Stop Tracking Details in Email and Spreadsheets

In addition to the configuration itself, Security Manager also provides a central location to store documentation associated with each rule (like Owner, Create Date, and Expiration Date) and for each change (including Change Control Number, Change Date, Change Justification, and Requestor). Documentation is displayed in-line with rules in Security Manager, or fields can be queried to find rules owned by a particular business unit, rules created from a given change request, rules that have expired, and the like.

Security Topology

Up-to-the-Minute Picture of your Network

Using detailed knowledge of the device configurations, Security Manager builds and displays topological maps of even the most complex network configurations. The map is based on the most recent configurations retrieved from the device, unmanaged devices inferred from managed routes, and manually-added devices.

Each Device Group generates a separate map, and permissions can limit access to a single customer segment if desired.

Use the map view to navigate between security devices, to drill down into the device-specific view, or to trace traffic between two points.

Traffic Flow Analysis

Reducing the scope of security rules is a common task in most enterprise networks today. Whether two networks are being merged quickly and the firewall cannot interrupt business operations, or compliance dictates strict accounting of access, rules can often times be reduced in scope or divided into more manageable rules once the traffic that uses them is better understood.

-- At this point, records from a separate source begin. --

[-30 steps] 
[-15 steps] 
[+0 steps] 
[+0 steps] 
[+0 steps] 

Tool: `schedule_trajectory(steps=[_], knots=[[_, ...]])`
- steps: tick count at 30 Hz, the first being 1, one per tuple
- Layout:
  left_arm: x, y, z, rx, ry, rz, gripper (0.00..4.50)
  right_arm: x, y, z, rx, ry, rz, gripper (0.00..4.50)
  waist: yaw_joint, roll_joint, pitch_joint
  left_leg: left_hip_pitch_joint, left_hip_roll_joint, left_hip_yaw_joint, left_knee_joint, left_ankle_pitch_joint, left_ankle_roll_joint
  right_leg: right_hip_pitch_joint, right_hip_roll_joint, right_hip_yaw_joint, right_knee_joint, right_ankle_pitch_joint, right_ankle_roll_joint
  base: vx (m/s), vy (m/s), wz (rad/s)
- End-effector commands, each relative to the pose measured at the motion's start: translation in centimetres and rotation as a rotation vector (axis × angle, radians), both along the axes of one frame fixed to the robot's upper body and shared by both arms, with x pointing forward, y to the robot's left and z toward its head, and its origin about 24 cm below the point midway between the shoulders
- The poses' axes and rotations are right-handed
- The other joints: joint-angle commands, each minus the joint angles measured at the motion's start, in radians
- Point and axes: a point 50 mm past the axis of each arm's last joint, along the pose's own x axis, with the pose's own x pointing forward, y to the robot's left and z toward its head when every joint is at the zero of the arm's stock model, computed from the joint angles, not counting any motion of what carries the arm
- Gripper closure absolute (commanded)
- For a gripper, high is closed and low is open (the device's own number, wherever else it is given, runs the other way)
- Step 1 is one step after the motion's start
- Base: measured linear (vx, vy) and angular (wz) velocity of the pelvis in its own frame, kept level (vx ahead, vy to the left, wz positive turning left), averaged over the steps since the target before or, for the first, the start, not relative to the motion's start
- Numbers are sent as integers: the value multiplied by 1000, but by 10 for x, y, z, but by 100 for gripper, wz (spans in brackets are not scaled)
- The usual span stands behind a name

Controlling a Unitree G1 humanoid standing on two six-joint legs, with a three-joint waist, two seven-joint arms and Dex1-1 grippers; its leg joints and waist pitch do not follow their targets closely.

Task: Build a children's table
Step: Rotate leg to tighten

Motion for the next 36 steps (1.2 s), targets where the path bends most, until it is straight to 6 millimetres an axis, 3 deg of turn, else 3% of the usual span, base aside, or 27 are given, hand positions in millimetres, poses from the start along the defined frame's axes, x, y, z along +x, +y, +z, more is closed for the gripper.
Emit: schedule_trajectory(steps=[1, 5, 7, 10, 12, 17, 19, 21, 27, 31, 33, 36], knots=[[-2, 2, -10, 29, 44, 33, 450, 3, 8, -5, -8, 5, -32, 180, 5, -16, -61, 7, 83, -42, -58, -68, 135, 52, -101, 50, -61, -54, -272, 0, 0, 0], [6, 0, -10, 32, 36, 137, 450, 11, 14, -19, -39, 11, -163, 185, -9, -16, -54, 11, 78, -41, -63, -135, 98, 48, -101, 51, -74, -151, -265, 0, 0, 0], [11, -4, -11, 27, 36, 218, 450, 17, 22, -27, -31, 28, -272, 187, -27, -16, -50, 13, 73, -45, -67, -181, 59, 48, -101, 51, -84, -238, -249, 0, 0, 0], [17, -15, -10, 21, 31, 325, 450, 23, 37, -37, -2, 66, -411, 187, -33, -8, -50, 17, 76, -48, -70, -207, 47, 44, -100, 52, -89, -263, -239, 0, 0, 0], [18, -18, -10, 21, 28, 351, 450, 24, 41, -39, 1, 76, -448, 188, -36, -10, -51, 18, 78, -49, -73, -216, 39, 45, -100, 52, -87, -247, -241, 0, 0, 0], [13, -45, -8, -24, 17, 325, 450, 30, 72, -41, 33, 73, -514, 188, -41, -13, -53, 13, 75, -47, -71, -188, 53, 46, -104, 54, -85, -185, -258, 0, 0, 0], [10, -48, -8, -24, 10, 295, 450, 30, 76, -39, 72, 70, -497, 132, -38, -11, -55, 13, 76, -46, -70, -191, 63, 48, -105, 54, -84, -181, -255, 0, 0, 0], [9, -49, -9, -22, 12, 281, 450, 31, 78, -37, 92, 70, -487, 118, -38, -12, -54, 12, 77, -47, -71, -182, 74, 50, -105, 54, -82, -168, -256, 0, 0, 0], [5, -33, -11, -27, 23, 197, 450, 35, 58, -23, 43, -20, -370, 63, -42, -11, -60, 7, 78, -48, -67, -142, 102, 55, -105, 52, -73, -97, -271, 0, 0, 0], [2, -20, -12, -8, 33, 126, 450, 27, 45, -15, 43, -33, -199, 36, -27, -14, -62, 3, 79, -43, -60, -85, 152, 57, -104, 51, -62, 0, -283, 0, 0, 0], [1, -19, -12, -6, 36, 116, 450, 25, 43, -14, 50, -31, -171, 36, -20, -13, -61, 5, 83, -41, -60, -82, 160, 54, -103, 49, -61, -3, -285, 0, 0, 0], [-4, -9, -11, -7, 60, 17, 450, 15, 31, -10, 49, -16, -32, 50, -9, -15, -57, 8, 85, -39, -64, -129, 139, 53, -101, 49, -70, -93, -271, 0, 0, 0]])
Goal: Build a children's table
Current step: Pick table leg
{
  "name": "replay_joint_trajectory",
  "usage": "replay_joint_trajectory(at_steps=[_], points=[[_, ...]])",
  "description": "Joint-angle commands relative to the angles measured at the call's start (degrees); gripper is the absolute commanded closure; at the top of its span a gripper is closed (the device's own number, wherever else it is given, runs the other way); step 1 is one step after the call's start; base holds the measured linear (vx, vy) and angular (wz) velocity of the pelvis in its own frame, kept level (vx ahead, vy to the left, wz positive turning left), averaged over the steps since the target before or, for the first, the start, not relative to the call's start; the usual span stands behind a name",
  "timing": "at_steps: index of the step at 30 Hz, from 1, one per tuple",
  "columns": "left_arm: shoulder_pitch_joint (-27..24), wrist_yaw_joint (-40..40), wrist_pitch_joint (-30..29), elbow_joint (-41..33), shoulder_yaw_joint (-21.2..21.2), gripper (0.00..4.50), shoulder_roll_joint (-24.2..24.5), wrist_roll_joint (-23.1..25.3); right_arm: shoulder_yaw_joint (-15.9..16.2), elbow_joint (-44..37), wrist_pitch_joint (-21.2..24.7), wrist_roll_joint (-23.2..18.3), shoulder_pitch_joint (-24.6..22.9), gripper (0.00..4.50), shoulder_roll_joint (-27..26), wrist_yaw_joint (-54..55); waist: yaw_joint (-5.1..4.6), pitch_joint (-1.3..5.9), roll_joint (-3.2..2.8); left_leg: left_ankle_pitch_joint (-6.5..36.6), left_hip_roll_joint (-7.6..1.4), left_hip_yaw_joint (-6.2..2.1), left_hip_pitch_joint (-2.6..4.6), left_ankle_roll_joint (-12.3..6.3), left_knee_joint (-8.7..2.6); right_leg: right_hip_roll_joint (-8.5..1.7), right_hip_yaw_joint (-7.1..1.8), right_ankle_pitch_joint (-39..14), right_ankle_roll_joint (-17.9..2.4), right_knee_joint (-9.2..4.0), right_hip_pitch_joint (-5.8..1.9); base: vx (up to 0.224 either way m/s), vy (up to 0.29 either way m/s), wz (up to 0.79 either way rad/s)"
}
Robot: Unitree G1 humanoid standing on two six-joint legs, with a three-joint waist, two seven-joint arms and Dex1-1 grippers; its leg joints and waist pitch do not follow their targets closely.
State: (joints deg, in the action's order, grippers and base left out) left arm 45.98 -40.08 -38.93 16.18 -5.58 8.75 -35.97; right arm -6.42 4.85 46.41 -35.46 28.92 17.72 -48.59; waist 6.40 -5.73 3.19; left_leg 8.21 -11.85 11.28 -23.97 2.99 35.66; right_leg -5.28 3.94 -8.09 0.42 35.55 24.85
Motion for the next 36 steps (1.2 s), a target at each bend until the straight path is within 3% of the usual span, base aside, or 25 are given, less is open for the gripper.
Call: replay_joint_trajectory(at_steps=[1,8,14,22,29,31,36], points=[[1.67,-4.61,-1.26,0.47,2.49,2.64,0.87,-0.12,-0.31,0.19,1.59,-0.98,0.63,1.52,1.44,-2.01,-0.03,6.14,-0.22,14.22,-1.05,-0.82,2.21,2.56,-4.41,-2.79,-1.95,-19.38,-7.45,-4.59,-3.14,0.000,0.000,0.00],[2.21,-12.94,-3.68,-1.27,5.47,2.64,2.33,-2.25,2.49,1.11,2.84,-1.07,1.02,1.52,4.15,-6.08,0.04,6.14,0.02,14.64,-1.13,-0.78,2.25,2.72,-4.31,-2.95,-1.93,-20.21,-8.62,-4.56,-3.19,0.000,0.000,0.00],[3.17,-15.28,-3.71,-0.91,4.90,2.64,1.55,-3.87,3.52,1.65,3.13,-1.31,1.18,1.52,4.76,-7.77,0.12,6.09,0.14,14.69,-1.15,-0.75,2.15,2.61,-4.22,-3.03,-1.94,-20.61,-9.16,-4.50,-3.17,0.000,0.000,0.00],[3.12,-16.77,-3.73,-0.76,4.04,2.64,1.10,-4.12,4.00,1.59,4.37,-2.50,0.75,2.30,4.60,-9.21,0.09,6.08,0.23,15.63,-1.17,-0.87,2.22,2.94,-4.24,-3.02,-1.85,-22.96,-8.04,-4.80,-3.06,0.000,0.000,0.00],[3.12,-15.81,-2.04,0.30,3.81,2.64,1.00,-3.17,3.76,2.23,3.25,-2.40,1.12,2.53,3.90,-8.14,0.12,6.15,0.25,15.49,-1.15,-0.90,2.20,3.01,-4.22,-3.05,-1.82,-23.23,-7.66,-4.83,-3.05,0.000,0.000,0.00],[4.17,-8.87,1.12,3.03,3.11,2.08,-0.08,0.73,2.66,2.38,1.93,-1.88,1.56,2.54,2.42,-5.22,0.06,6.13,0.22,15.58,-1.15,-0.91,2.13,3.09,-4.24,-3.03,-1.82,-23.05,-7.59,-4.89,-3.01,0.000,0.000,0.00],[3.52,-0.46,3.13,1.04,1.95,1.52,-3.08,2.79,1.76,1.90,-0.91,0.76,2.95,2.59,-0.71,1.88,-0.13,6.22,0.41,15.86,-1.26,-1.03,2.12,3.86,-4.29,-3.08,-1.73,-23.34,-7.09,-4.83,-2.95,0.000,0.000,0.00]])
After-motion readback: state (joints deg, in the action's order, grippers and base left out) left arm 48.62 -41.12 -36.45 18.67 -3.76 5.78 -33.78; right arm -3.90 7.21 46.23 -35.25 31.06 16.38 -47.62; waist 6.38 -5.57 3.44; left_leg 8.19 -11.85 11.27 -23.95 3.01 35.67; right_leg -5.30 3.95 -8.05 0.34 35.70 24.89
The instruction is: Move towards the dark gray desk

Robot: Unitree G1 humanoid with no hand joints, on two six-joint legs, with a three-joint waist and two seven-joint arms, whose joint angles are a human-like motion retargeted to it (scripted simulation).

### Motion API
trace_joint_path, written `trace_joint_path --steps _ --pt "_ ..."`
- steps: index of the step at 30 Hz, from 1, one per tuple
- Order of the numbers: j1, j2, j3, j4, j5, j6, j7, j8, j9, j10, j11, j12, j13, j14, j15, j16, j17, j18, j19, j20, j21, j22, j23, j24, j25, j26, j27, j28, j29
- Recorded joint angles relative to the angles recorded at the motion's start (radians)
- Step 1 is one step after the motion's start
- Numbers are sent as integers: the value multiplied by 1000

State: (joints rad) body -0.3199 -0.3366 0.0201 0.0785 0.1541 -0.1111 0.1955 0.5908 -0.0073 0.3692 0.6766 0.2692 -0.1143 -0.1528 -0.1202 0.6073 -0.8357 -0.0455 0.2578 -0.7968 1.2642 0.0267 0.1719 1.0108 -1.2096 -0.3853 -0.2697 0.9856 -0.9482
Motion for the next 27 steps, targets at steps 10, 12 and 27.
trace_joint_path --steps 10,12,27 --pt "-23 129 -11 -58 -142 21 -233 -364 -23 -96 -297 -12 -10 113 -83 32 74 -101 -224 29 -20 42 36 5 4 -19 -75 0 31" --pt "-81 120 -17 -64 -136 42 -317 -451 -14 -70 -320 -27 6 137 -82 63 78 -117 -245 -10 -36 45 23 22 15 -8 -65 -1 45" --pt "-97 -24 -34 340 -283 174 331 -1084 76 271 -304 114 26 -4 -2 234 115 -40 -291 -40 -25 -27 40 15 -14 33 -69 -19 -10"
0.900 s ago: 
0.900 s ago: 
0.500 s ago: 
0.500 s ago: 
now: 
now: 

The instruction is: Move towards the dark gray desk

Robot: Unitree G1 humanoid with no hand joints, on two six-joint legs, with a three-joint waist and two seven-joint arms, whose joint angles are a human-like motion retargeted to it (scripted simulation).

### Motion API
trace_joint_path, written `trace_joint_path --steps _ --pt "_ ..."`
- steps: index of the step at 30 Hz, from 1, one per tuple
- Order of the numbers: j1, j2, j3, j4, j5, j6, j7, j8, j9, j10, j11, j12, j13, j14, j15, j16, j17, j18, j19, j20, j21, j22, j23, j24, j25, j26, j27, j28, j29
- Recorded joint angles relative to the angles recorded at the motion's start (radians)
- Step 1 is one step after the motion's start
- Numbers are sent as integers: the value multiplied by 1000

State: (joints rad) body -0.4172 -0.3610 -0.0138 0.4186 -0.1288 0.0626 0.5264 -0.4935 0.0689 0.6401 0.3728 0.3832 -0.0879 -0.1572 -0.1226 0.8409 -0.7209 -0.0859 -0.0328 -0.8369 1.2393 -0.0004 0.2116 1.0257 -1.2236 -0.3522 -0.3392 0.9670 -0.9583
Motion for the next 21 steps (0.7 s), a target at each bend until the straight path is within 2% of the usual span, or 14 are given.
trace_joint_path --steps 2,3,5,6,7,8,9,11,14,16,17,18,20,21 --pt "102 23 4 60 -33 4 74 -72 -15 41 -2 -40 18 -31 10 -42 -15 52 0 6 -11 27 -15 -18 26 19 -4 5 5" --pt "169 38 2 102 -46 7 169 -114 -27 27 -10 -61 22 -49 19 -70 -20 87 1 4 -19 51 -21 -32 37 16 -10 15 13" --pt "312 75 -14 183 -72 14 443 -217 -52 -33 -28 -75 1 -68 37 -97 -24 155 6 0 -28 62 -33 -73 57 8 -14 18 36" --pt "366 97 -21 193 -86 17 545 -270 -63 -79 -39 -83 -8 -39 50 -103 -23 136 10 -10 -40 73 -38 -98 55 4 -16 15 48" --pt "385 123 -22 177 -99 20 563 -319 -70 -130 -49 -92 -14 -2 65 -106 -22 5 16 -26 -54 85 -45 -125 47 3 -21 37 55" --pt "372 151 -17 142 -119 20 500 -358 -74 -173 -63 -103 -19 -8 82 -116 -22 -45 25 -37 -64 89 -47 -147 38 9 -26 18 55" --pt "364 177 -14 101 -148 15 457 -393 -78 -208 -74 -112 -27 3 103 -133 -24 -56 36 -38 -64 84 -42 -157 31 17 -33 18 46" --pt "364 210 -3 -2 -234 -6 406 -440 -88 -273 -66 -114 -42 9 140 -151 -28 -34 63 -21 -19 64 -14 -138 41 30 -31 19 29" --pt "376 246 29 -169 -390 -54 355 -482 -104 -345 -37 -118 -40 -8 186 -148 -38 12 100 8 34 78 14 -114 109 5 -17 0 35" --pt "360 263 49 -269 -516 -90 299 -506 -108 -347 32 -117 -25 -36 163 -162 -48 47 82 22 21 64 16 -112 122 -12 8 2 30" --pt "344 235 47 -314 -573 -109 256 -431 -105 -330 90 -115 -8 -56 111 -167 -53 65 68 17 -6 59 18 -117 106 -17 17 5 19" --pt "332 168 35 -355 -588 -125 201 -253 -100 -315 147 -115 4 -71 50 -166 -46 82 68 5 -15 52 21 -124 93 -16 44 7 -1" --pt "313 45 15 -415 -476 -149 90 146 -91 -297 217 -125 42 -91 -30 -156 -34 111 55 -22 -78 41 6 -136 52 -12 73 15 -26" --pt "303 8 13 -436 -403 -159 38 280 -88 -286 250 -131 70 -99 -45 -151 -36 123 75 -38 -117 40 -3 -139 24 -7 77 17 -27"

Security Manager's innovative Traffic Flow Analysis Report allows administrators to focus in on the traffic flowing through a security rule. Using a patent-pending algorithm it combines common access requests and presents detailed, yet actionable traffic flows (source, destination, and service) that are in use. This allows for either refinement of the access in new rules or the removal of unnecessary objects.

One of the most common compliance goals for enterprises today is to understand when the Any object is appropriate in rules that permit traffic. Using Traffic Flow Analysis, users can either justify that the access is broad enough to use Any or reduce the rule definition to remove Any.